During the 20th century, a new approach has been deeply explored, consisting of using [[algebraic geometry]]. In fact, a Diophantine equation can be viewed as the equation of an [[hypersurface]], and the solutions of the equation are the points of the hypersurface that have integer coordinates.

This approach led eventually to the [[Wiles's proof of Fermat's Last Theorem|proof by Andrew Wiles]] in 1994 of [[Fermat's Last Theorem]], stated without proof around 1637. This is another illustration of the difficulty of solving Diophantine equations.

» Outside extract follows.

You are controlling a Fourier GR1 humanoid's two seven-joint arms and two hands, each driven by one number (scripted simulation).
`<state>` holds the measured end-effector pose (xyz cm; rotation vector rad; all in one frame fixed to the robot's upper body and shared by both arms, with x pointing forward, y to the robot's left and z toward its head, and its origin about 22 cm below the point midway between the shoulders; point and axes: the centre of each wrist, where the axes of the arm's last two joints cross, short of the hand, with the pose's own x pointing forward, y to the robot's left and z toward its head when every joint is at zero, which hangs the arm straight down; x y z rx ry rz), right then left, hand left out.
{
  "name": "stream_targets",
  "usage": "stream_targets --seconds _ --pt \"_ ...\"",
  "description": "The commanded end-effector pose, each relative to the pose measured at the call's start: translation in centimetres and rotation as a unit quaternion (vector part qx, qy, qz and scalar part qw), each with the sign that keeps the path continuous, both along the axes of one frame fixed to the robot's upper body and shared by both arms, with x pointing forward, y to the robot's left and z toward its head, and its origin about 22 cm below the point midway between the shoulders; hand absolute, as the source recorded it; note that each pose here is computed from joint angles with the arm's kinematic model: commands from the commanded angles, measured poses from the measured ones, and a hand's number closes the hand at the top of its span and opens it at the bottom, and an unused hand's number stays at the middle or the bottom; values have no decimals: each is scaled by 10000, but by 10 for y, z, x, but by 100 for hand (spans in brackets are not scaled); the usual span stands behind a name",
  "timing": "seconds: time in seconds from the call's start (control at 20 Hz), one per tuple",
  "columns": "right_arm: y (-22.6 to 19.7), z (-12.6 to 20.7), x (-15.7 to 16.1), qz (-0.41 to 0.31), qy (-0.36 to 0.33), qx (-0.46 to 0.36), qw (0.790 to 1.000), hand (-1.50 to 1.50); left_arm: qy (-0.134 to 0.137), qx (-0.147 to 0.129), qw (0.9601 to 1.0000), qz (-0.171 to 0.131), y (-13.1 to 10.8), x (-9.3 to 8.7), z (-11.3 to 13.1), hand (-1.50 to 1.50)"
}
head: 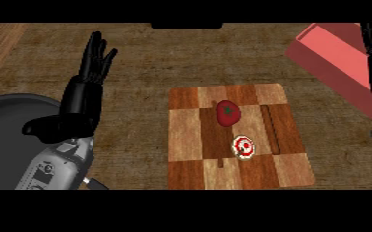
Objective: Pick the tomato from the cutting board and place it in the cardboard box
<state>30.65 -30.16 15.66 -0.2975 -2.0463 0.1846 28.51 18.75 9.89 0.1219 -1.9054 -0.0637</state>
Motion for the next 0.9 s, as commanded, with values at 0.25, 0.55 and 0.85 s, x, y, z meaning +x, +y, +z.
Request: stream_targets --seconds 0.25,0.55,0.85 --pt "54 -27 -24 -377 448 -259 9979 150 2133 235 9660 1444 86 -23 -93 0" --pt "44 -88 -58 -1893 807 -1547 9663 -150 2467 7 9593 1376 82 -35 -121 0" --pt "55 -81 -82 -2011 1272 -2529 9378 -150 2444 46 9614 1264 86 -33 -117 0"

===Infinite Diophantine equations===
An example of an infinite Diophantine equation is:
<math display=block>n = a^2 + 2b^2 + 3c^2 + 4d^2 + 5e^2 + \cdots,</math>
which can be expressed as "How many ways can a given integer {{mvar|n}} be written as the sum of a square plus twice a square plus thrice a square and so on?" The number of ways this can be done for each {{mvar|n}} forms an integer sequence. Infinite Diophantine equations are related to [[theta functions]] and infinite dimensional lattices. This equation always has a solution for any positive {{mvar|n}}.<ref>{{cite web | url=https://oeis.org/A320067 | title=A320067 - Oeis }}</ref> Compare this to:
<math display=block>n = a^2 + 4b^2 + 9c^2 + 16d^2 + 25e^2 + \cdots,</math>
which does not always have a solution for positive {{mvar|n}}.